→ Work request: Set down exactly the lines below, starting at the one that contains "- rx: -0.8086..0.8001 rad" and ending at the one that contains "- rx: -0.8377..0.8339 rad", with both of those lines included and nothing else.

BEGIN

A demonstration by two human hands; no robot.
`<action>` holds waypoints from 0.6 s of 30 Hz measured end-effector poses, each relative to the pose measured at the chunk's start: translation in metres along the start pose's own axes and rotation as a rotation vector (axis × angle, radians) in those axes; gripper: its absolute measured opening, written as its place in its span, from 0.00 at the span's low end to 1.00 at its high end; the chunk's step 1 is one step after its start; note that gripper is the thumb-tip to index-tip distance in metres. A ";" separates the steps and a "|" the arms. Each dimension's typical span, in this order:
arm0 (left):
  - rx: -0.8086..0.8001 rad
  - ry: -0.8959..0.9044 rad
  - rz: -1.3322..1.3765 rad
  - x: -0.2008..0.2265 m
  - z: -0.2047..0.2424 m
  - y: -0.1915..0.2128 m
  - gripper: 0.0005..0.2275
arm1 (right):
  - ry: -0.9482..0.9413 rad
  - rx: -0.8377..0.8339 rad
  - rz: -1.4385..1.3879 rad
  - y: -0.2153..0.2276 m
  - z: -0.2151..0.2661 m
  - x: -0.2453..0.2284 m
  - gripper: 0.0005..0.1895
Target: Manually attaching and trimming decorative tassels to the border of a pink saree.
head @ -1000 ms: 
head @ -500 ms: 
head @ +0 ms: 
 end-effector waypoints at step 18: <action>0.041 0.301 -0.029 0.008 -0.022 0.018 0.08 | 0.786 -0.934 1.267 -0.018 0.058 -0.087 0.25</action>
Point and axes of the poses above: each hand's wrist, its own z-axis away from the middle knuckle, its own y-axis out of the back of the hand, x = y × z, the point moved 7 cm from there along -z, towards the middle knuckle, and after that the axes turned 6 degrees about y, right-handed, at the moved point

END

→ Answer box:
  - rx: -0.8086..0.8001 rad
  - ry: -0.8959..0.9044 rad
  - rz: -1.3322..1.3765 rad
  - x: -0.2008..0.2265 m
  - z: -0.2047..0.2424 m
  - y: -0.1915..0.2128 m
  - gripper: 0.0005..0.2275
arm1 (right):
  - ry: -0.9482..0.9413 rad
  - rx: -0.8377..0.8339 rad

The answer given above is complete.